Northern Germans are big bike users, and they’ve given a lot of thought to the regional cycle routes.
Northern Germany is ideal cycling country. This landscape doesn’t detain many passing motorists, being too subtle to grab their attention from a speeding car and too widely-spread for walking, but it has big skies, no hills, immaculate cycle-only routes, and it rarely gets too hot. The routes here are well marked (many are cycle-only), there are frequent hire places, and the local train network is well used to people with bicycles.
Here, you’ll find yourself purring through a landscape that smells of wet hay and cow parsley, with foxglove and campion glowing by the side of drainage ditches. On a bicycle you can creep up on wildlife, and you’ll pass through fields full of lapwings, with nearby bushes exploding with starlings. There’ll be geese grazing in a distant meadow, and a curlew will flee away, shrieking, over the floodplains.
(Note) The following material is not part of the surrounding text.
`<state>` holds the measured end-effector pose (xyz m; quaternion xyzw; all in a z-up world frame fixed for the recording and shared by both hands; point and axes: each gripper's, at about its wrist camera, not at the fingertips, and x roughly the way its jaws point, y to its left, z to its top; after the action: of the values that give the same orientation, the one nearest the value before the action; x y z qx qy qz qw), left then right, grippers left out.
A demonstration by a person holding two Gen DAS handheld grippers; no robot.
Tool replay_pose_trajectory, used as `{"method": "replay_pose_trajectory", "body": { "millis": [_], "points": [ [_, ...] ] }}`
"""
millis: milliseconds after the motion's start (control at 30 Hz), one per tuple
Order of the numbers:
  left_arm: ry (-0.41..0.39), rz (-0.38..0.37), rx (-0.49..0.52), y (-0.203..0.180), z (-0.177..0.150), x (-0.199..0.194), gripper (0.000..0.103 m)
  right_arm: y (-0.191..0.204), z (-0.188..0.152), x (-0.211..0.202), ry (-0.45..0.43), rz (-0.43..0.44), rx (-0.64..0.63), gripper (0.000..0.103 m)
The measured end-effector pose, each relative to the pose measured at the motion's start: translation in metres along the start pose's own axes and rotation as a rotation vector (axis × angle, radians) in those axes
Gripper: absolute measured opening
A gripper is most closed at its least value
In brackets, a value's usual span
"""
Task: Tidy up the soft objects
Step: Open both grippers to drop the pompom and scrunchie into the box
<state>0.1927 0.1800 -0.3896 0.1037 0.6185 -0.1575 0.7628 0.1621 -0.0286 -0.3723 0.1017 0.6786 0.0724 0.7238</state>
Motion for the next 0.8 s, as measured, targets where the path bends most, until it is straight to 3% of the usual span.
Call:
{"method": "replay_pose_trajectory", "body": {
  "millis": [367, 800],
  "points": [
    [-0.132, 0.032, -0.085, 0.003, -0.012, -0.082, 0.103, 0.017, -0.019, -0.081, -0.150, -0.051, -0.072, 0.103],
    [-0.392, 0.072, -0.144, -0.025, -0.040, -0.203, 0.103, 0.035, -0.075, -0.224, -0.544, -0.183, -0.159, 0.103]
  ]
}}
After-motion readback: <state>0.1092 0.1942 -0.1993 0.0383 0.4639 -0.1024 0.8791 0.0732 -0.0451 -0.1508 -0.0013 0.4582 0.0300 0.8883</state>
Of course there are some notable long distance routes, notably the Weser-Harz-Heide, starting down near Göttingen, running around the Harz Mountains and finishing on the Lüneburg Heath just south of Hamburg. Then there’s the Weser route, which starts in the same place but sticks to the river, running through Bremen and ultimately into the North Sea by Bremerhaven. And the Elbe route, which hugs the river bank all the way from Dresden in the east up to Hamburg, and is regularly voted one of the top long distance rides in Germany. All these have online route maps, cycle hire companies, good signage, cycle-friendly accommodation, and you can expect to travel along proper cycle-only paths for much of the way.
In Germany, bicycles have more traffic rights than in the UK
But northern Germany is probably best for family cycling, for dipping in and out of local places, and particularly recommended for this is the area between Bremen and Hamburg, including the Teufelsmoor – devil’s moor – where apple-cheeked farmers in baggy blue are usually out and about giving the shaggy flatlands a trim. A key attraction here is the small town of Worpswede, an island that rises 52 metres above the boggy flats. Its sense of grim isolation under moody skies has attracted a long history of artists like Udo Peters, Paula Modersohn-Becker and Maryan Zurek, who started a tradition of a kind of post-impressionist, pre-raphaelite Bloomsbury-in-the-bog. Today the village is full of galleries, studios, smart hotels and restaurants.
Worpswede can get clogged up with weekend traffic, although on a bicycle you can usually weave your way around anything. In fact, in Germany, bicycles have many more traffic rights than in the UK, something you need to be aware of as a driver. As a cyclist you need to be law-abiding, too: the pavements are carefully demarcated between cyclists and pedestrians, and you’re likely to be scolded if you stray!